A RAND study comparing hospital prices across states provided insights into the drivers of high healthcare spending in Michigan, explained Bret Jackson, president of the Economic Alliance for Michigan.
A RAND study comparing hospital prices across states provided insights into the drivers of high healthcare spending in Michigan, explained Bret Jackson, president of the Economic Alliance for Michigan.
Transcript
Michigan recently participated in a RAND study comparing hospital prices for privately insured patients to a Medicare benchmark. What were the results?
The results showed wide variation of hospital prices, especially outpatient prices, across the country. And it was really staggering what the differences were from state to state. Michigan actually fared pretty well in having some of the lowest prices in the country. However, we know that our premiums are above average for the states that are in the study and that total spending of healthcare is high in Michigan. And so, now that we know that prices are low, we know that the problem lies in utilization.
This was version 2.0 of the RAND study. What was the purpose of it and how did it differ from the 1.0 version? What is next?
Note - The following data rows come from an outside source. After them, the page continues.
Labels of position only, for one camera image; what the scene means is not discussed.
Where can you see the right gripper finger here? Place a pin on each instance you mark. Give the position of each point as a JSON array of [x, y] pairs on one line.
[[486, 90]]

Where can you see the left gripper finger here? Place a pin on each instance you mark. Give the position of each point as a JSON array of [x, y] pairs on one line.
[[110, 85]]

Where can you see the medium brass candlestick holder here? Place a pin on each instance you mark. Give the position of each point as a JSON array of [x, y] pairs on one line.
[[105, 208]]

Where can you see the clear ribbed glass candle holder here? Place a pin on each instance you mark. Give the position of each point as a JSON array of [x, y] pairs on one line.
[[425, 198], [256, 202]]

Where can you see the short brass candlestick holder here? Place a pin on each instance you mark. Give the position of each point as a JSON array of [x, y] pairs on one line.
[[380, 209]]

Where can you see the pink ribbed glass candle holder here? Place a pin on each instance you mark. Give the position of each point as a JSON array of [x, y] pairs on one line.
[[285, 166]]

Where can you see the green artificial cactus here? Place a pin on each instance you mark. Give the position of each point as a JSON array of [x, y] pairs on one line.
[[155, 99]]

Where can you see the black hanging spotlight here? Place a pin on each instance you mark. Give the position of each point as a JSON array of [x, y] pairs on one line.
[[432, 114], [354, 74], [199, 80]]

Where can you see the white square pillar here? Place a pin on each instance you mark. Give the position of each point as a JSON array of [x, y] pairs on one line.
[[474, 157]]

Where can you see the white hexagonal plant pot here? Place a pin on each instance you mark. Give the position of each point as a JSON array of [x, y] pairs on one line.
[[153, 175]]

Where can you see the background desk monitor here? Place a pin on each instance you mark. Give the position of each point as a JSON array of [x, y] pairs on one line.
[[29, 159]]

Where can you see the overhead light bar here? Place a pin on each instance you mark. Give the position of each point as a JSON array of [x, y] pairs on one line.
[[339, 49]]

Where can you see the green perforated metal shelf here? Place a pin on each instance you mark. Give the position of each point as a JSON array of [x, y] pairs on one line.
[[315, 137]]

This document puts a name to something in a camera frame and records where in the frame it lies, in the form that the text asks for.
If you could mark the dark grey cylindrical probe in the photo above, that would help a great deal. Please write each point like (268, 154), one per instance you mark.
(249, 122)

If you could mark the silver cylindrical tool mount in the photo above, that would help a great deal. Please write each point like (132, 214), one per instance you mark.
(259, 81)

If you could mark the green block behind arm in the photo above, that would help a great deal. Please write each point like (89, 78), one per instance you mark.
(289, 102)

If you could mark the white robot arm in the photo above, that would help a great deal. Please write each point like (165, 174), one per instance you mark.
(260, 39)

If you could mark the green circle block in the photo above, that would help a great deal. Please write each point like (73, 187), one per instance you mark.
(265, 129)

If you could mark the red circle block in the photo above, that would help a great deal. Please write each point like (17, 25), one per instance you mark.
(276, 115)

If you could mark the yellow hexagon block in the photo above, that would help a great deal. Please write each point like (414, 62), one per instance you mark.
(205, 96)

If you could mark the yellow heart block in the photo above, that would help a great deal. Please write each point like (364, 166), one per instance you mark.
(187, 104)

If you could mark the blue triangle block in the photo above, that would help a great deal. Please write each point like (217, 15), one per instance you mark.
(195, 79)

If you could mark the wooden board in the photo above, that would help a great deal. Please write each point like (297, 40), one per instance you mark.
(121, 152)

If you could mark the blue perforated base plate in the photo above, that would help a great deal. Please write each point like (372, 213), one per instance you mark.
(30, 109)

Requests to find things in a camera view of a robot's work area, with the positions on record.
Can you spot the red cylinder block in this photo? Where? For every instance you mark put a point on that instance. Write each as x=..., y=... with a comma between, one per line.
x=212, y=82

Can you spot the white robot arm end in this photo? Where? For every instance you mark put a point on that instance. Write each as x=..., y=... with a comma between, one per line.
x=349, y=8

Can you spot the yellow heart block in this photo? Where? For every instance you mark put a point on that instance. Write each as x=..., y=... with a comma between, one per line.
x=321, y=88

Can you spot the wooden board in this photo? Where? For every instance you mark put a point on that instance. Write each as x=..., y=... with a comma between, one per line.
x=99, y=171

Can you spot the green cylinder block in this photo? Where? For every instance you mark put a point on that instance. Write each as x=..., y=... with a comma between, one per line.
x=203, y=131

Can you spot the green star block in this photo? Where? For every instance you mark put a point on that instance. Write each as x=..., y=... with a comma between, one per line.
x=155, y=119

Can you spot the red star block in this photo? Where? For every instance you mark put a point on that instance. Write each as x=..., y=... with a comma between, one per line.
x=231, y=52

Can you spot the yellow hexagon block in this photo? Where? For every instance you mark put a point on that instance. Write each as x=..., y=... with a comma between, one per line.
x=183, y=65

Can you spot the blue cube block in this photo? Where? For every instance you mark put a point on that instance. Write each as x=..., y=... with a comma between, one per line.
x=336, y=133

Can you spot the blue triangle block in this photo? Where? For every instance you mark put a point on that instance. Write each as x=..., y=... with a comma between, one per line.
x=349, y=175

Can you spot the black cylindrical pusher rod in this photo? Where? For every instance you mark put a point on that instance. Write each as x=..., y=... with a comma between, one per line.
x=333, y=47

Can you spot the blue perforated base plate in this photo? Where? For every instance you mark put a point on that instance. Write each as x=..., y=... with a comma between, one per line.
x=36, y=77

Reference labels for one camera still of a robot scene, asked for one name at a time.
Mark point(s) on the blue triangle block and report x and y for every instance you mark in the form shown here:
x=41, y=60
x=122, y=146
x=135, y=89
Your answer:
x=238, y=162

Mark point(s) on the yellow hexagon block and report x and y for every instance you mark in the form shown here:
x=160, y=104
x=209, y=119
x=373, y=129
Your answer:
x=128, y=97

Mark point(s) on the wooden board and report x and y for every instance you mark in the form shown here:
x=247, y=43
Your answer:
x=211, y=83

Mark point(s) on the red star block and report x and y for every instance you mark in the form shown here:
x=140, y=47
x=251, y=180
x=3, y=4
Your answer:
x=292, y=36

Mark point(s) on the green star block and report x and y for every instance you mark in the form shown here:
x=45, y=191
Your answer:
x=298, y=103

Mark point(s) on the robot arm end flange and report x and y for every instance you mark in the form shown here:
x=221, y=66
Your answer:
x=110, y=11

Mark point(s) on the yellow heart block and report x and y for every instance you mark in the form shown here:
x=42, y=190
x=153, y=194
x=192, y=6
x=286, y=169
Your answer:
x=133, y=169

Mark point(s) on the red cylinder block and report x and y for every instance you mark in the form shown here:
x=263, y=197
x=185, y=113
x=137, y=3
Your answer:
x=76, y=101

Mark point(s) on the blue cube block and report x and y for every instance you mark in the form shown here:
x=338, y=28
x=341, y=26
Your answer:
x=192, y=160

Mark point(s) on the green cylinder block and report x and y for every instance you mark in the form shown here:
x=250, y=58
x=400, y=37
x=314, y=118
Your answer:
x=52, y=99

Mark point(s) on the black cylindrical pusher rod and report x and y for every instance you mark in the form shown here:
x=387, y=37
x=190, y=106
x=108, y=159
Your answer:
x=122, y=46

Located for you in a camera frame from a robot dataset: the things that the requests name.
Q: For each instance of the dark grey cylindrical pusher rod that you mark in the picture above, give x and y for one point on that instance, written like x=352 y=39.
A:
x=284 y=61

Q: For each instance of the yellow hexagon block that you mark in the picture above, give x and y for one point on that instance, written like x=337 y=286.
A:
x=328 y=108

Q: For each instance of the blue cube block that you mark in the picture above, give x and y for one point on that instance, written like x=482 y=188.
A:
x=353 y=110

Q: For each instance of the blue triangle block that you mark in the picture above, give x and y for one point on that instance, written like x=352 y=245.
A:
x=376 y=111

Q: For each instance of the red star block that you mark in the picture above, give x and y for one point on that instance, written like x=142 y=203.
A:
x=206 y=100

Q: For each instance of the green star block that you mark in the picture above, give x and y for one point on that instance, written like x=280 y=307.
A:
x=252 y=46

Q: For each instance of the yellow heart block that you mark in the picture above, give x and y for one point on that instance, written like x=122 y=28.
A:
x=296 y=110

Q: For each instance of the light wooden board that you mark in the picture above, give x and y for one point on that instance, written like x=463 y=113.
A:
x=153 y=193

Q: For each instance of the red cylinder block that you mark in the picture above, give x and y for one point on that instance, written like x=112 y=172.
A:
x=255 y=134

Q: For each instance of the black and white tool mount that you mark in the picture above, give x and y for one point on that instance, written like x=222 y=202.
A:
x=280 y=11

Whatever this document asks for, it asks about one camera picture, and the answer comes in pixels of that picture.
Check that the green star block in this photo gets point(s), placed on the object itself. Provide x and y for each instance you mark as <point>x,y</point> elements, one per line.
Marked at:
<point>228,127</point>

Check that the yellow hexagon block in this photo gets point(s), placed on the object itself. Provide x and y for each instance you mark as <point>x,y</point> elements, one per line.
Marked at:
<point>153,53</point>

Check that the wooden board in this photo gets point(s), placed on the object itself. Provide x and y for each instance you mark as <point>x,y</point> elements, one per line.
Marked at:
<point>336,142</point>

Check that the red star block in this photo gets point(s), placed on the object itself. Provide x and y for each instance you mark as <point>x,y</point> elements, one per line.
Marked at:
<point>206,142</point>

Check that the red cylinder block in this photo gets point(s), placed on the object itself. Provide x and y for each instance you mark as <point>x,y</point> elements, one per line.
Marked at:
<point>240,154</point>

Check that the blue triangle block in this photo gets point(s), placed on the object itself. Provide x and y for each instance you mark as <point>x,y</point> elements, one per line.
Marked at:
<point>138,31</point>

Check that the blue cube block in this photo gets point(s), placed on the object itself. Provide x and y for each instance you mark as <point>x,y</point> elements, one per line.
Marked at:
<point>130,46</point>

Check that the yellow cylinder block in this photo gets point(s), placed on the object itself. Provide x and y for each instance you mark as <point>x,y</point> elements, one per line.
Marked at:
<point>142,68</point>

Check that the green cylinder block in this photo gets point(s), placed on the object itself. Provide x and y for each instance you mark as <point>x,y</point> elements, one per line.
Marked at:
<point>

They had done the study, they had just looked at Indiana, and then afterwards they were like, “Okay, well this seems like it’s high, but we have no idea how that compares to anybody else,” because they had no benchmark. So the 2.0 study was a 25-state study, looking at how Indiana compared to all the other states that participated. Now we’re trying to look at a 3.0 study, where we’re trying for a 50-state strategy so we can compare how everybody’s doing.